Bugün Konak'a uğradım. Konak'ın Kemeraltı çarşısı meşhurdur, her türlü yiyecek/giyecek/eşyanın en ucuzunu burada bulabilirsiniz. Ben şimdiye kadar ne kadar tavşan, ördek aldıysam, hep buradan almışımdır. Ne zamandır aklımda bir Gonzales almak vardı. Gitmişken bakayım dedim ve hayvan dükkanlarını gezmeye başladım tek tek.
İstediğim renkte ve sevimlilikte bir Gonzales yoktu, hatta toplamda 3 tane vardı zaten. Gri, tombulca, fazla iri, muhtemelen kart bir Gonzales'e bakarken yanında kahverengi bir hamster ve onun yedi sekiz tane yavrusu çekti dikkatimi. Anne o kadar tombul ve sevimli, yavrularsa o kadar minicikti ki!

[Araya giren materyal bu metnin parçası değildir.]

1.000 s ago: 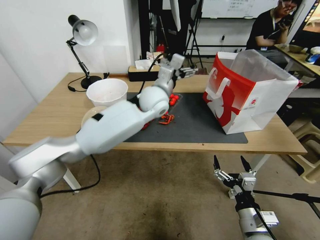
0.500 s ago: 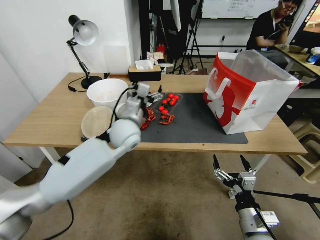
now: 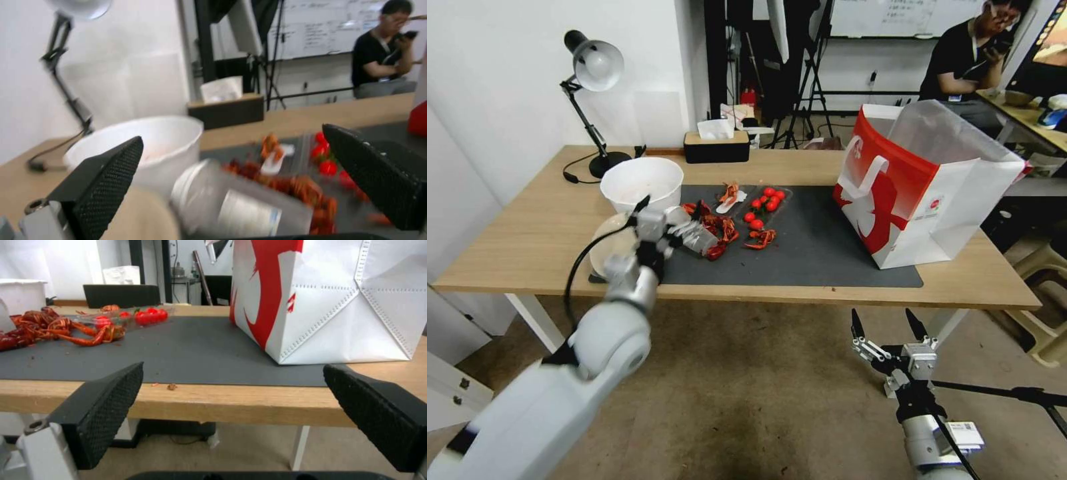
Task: Pick up the trash from the table and place it into the takeout bag.
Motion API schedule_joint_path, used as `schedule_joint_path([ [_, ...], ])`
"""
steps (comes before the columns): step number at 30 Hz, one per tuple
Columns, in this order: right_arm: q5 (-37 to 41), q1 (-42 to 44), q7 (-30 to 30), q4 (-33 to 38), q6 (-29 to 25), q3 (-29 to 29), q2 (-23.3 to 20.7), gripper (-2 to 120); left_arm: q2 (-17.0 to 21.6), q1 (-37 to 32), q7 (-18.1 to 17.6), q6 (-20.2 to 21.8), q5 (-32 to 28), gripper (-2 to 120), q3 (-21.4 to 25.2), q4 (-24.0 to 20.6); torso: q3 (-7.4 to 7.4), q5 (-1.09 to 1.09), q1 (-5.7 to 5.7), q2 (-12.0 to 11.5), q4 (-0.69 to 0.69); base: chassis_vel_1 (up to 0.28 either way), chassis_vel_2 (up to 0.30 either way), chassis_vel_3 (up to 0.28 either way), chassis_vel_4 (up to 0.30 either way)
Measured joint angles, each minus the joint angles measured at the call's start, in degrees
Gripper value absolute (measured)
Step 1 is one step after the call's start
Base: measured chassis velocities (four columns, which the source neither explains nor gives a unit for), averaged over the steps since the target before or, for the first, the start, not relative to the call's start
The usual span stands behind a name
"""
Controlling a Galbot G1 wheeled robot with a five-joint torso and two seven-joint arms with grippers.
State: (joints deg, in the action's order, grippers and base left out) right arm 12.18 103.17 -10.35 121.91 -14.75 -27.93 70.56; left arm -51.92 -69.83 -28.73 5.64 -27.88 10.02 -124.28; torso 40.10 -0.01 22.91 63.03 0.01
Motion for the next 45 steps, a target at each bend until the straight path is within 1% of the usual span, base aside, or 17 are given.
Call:
schedule_joint_path([
  [1, 0.0, 0.0, 0.0, 0.0, 0.0, 0.0, 0.0, 100, 0.0, 0.0, 0.0, 0.0, 0.0, 100, 0.0, 0.0, 0.0, 0.0, 0.0, 0.0, 0.0, 0.0, 0.0, 0.0, 0.0],
  [3, 0.18, -0.02, 0.0, 0.08, 0.02, -0.02, -0.35, 100, -1.56, -6.06, 0.81, -2.73, 2.8, 100, 2.89, -1.18, 0.0, 0.0, 0.0, 0.0, 0.0, 0.0, 0.0, 0.0, 0.0],
  [4, 0.25, -0.07, 0.0, 0.16, 0.06, -0.03, -0.48, 100, -2.09, -7.62, 1.09, -3.42, 3.55, 100, 3.52, -1.52, 0.0, 0.0, 0.0, 0.0, 0.0, 0.0, 0.0, 0.0, 0.0],
  [5, 0.25, -0.07, 0.0, 0.16, 0.06, -0.03, -0.48, 100, -2.09, -7.62, 1.09, -3.42, 3.55, 100, 3.52, -1.52, 0.0, 0.0, 0.0, 0.0, 0.0, 0.0, 0.0, 0.0, 0.0],
  [7, 0.41, -0.32, -0.02, 0.49, 0.37, -0.07, -0.83, 100, -3.72, -11.13, 1.41, -4.98, 5.51, 100, 5.02, -2.4, 0.0, 0.0, 0.0, 0.0, -0.01, 0.0, 0.0, 0.0, 0.0],
  [9, 0.41, -0.38, -0.02, 0.56, 0.42, -0.06, -0.87, 100, -4.19, -12.28, 1.57, -5.27, 6.26, 100, 5.68, -2.71, 0.0, 0.0, 0.0, 0.0, -0.02, 0.0, 0.0, 0.0, 0.0],
  [12, 0.41, -0.43, -0.03, 0.62, 0.56, 0.17, -0.89, 100, -5.41, -17.16, 3.0, -5.67, 9.22, 100, 8.02, -4.34, 0.01, 0.0, 0.01, 0.0, -0.02, 0.0, 0.0, 0.0, 0.0],
  [13, 0.41, -0.43, -0.03, 0.62, 0.56, 0.17, -0.89, 100, -5.41, -17.16, 3.0, -5.67, 9.22, 100, 8.02, -4.34, 0.01, 0.0, 0.01, 0.0, -0.02, 0.0, 0.0, 0.0, 0.0],
  [14, 0.41, -0.4, 0.01, 0.61, 0.52, 0.24, -0.89, 100, -5.68, -19.33, 3.31, -5.66, 9.67, 100, 8.7, -5.11, 0.01, 0.02, 0.01, 0.0, -0.01, 0.0, 0.0, 0.0, 0.0],
  [16, 0.41, -0.4, 0.04, 0.58, 0.44, 0.27, -0.89, 100, -5.84, -20.36, 3.42, -5.72, 9.84, 100, 9.04, -5.39, 0.0, 0.02, 0.01, 0.0, 0.0, 0.0, 0.0, 0.0, 0.0],
  [17, 0.45, -0.35, 0.08, 0.4, -0.05, 0.29, -0.88, 100, -6.34, -23.25, 3.81, -6.08, 10.1, 100, 9.84, -6.06, 0.0, 0.01, 0.0, 0.0, -0.01, 0.0, 0.0, 0.0, 0.0],
  [19, 0.66, -0.23, 0.15, 0.35, -0.45, 0.35, -0.92, 100, -7.46, -26.05, 4.22, -6.5, 10.28, 100, 10.61, -6.22, 0.0, 0.01, 0.01, 0.0, -0.01, 0.0, 0.0, 0.0, 0.0],
  [21, 0.68, -0.16, 0.2, 0.35, -0.56, 0.41, -0.94, 100, -7.94, -26.61, 4.3, -6.71, 10.52, 100, 10.72, -5.93, 0.0, 0.0, 0.01, 0.0, -0.01, 0.0, 0.0, 0.0, 0.0],
  [23, 0.7, -0.12, 0.23, 0.36, -0.73, 0.49, -0.98, 100, -9.26, -27.95, 4.49, -7.24, 11.28, 100, 10.87, -5.03, 0.0, -0.01, 0.01, 0.0, -0.02, 0.0, 0.0, 0.0, 0.0],
  [28, 0.93, 0.02, 0.25, 0.77, -0.76, 0.49, -1.09, 100, -10.39, -30.26, 4.55, -8.55, 12.01, 100, 11.2, -4.12, 0.01, 0.01, 0.01, -0.01, -0.01, 0.0, 0.0, 0.0, 0.0],
  [36, 1.07, 0.39, 0.41, 1.11, -0.77, 0.47, -1.07, 100, -10.83, -32.19, 5.32, -10.38, 11.71, 100, 13.1, -2.82, 0.01, 0.01, 0.01, -0.01, -0.01, 0.0, 0.0, 0.0, 0.0],
  [45, 1.0, 0.8, 0.75, 1.1, -1.14, 0.38, -0.87, 100, -10.35, -33.2, 6.02, -10.7, 10.42, 100, 14.31, -2.49, 0.01, 0.01, 0.01, -0.01, -0.02, 0.0, 0.0, 0.0, 0.0],
])
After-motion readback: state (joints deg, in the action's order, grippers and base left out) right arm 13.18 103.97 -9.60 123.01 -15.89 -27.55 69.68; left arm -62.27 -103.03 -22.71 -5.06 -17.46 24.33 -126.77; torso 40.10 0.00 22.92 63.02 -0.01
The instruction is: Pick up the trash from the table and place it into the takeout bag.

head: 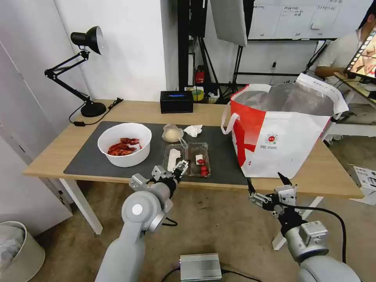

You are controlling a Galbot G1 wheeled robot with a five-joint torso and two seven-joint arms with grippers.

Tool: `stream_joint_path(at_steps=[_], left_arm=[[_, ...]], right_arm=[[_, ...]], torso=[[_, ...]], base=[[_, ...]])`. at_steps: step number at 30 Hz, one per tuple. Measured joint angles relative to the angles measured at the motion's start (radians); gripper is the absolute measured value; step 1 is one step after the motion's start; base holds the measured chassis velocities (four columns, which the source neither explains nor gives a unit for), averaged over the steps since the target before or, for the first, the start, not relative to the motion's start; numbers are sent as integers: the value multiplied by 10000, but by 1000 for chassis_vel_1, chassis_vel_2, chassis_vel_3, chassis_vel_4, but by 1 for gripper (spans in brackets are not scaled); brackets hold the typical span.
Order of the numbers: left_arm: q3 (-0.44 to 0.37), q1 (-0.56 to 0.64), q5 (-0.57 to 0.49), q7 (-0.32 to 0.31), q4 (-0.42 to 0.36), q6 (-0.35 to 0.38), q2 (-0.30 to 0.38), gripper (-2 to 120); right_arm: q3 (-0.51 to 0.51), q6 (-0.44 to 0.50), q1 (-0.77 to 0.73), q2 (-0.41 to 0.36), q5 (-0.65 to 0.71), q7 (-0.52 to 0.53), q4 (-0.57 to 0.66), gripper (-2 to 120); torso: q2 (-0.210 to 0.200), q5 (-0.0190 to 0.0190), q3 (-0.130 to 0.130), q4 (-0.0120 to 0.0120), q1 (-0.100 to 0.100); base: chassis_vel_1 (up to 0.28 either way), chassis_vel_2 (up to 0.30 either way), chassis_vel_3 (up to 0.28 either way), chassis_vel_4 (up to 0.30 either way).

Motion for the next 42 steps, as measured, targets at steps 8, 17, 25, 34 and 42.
stream_joint_path(at_steps=[8,17,25,34,42], left_arm=[[-13,-87,32,-27,128,-206,-56,100],[-17,-23,272,-44,70,-616,-114,100],[-78,120,442,271,-144,-1095,-110,100],[-51,396,611,1243,-484,-1412,10,100],[10,556,621,2063,-883,-1516,93,100]], right_arm=[[10,12,-61,18,-23,0,60,100],[-34,49,-84,168,-186,-14,36,100],[-133,95,-87,343,-412,-45,-58,100],[-204,149,-97,510,-586,-56,-107,100],[-217,195,-164,572,-675,-62,-76,100]], torso=[[1,0,-1,0,-1],[0,0,1,2,0],[0,0,1,1,0],[0,0,1,1,1],[0,0,0,1,0]], base=[[0,0,0,0],[0,0,0,0],[0,0,0,0],[0,0,0,0],[0,0,0,0]])
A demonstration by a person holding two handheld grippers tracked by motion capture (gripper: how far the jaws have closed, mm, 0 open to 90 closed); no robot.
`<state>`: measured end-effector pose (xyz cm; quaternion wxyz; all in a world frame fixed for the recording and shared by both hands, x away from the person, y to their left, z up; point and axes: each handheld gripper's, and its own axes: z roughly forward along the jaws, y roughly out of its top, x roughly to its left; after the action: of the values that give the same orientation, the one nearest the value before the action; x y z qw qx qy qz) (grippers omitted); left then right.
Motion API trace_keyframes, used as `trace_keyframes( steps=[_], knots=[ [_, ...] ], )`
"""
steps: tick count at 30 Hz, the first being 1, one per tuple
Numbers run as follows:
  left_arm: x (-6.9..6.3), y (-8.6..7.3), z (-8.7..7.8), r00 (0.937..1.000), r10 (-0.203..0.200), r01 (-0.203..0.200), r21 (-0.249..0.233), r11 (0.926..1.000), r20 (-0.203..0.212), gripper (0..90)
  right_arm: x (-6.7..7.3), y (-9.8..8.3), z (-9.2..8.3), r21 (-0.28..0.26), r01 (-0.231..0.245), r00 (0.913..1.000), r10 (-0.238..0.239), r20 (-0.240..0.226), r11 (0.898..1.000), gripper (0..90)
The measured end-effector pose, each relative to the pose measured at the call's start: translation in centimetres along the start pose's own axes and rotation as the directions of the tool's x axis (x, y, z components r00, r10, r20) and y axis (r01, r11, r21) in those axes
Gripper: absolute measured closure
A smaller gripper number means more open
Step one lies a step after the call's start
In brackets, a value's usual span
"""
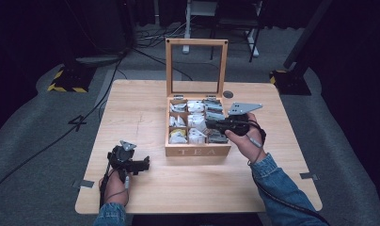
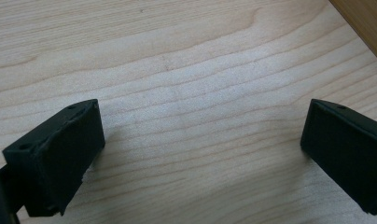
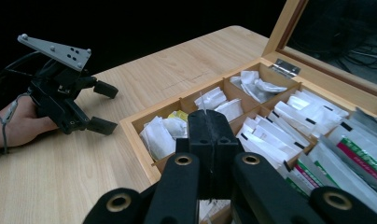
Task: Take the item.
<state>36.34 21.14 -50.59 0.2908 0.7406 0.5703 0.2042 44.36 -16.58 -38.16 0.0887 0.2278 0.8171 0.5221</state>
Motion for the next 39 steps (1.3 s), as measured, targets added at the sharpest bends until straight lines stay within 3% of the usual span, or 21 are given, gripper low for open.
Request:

Daha annelerinden süt emiyorlardı minnacık elleri ve ağızlarıyla.
Dükkanın sahibine sordum, artık yem yemeye başladıklarını, yani beslenecek kadar büyük olduklarını söyledi. Ben de bir gri Gonzales'e bir de yavrulara baktıktan sonra; sırtı, kafası kahverengi, göbeği ve sırtının yanları beyaz bir yavru hamsterda karar kaldım. Yanında bir kutu yemle beraber aldım, eve getirdim. Hatta kıyafet alışverişi yapmayı planlıyordum Karşıyaka'da ama yavru hamsterımın aşkına onu başka bir güne erteledim.
Eve gelince büyükçe bir plastik kaba koydum hamsterı, altına ya Uykusuz'u yol yol kesip yumuşak zemin yaptım. Bir tane de oyuncak köpek koydum ki, annesini özlerse ona sokulsun, sıcaklık hissetsin.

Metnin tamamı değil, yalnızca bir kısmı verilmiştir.